ニューズウィーク日本版 / 2024年2月15日 17時8分

2月7日にロシア軍のミサイル攻撃を受けたキーウのビル。初めてツィルコンが使われた可能性がある REUTERS/Valentyn Ogirenko/File Photo

<ウクライナの首都キーウへのミサイル攻撃に使われた可能性がある最新鋭兵器は本当に「迎撃不能」なのか。それとも「キンジャール」の二の舞か>

ロシアが2月7日に行ったウクライナの首都キーウに対するミサイル攻撃では、実戦で初めて極超音速ミサイル「ツィルコン」が使用された模様だと、ウクライナ側が発表した。事実であれば、もうじき3年目に突入するウクライナ戦争で初めて、さらには実戦でも初めての使用となる。ただし、ロシアの誇る最新鋭兵器はこれまで必ずしも謳い文句どおりのものではなかったため、ツィルコンの登場が一進一退の戦況にどう影響するかは不透明だ。

ロシアが7日に行ったミサイル攻撃ではツィルコンが使用された可能性が高い──ウクライナ政府の支援を受けたキーウ犯罪科学研究所のオレクサンドル・ルビン所長は2月12日、暫定的な分析結果をそう発表した。

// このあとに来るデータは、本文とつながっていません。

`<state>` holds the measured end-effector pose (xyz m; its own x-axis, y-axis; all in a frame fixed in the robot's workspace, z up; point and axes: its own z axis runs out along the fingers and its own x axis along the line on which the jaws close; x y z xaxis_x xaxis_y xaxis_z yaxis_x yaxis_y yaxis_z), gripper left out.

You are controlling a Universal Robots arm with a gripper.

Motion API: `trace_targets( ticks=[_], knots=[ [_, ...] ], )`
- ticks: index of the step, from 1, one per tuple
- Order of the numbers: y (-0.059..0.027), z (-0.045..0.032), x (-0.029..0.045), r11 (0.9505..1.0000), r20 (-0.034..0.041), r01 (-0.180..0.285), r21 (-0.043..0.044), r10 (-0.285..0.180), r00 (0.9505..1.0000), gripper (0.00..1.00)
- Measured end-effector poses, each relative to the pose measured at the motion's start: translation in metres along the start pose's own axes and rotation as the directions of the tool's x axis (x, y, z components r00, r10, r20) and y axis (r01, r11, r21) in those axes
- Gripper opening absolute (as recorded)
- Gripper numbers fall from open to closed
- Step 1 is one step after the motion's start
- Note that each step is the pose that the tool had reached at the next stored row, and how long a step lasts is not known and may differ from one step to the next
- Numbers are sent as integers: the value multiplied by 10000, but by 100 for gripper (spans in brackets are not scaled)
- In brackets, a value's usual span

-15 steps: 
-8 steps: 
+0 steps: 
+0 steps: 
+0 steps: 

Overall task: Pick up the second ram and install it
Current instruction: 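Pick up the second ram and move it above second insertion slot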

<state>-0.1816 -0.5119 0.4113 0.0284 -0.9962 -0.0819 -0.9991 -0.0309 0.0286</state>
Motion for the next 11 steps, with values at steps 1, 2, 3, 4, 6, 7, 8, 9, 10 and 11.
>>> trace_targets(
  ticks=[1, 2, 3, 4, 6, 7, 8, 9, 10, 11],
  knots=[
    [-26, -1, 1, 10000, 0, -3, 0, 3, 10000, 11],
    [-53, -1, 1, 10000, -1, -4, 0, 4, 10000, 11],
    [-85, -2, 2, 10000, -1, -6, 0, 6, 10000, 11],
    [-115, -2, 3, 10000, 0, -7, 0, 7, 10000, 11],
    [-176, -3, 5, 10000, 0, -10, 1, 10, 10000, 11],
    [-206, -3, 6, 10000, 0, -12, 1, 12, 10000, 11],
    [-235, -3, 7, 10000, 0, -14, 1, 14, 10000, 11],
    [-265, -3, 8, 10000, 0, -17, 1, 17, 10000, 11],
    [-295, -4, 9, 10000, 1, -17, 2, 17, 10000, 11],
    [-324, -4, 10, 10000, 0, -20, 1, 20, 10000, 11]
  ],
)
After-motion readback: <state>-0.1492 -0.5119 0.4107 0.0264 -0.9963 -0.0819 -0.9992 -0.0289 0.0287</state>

同研究所はミサイルの破片と部品を分析したが、内蔵されていた超小型電子機器は「原型をとどめていない状態」だったとルビンは述べている。

  

「技術的にはまだ未熟」

「ミサイルはかなり細かく破砕されており、同定は困難だったが、それでもこの兵器が、敵の主張するような戦術的・技術的性能に達していないことは明らかだ」と、ルビンは説明した。

ウクライナ空軍のユーリ・イナト報道官は2月14日、本誌に対しツィルコンの使用が確認されたと述べ、ウクライナ軍がロシアの極超音速ミサイルの迎撃に使用し、その威力が実証されている対空防衛システム「パトリオット」を追加供与してほしいと、米政府に訴えた。ただ、ロシアがツィルコンを引き続き使用するかどうかは現段階では予想できないと、イナトは付け加えた。

ウクライナ空軍は7日にロシア軍が前夜から未明にかけて数種のミサイルと攻撃用ドローン(無人機)で攻撃を行ったと発表していた。

それによれば、ロシア軍は数機のTU95戦略爆撃機からKH101、KH555、KH55巡航ミサイルを計29発発射。黒海に停泊する艦船から巡航ミサイル「カリブル」を3発撃ち、加えて弾道ミサイル「イスカンデルM」を3発、対空誘導ミサイルS300を5発、KH22巡航ミサイルを4発発射したという。

ウクライナ軍は、KH101、KH555、KH55計26発、さらに3発のカリブル全ての迎撃に成功したと発表したが、その時点ではツィルコンなどの極超音速ミサイルが使用された可能性については言及していなかった。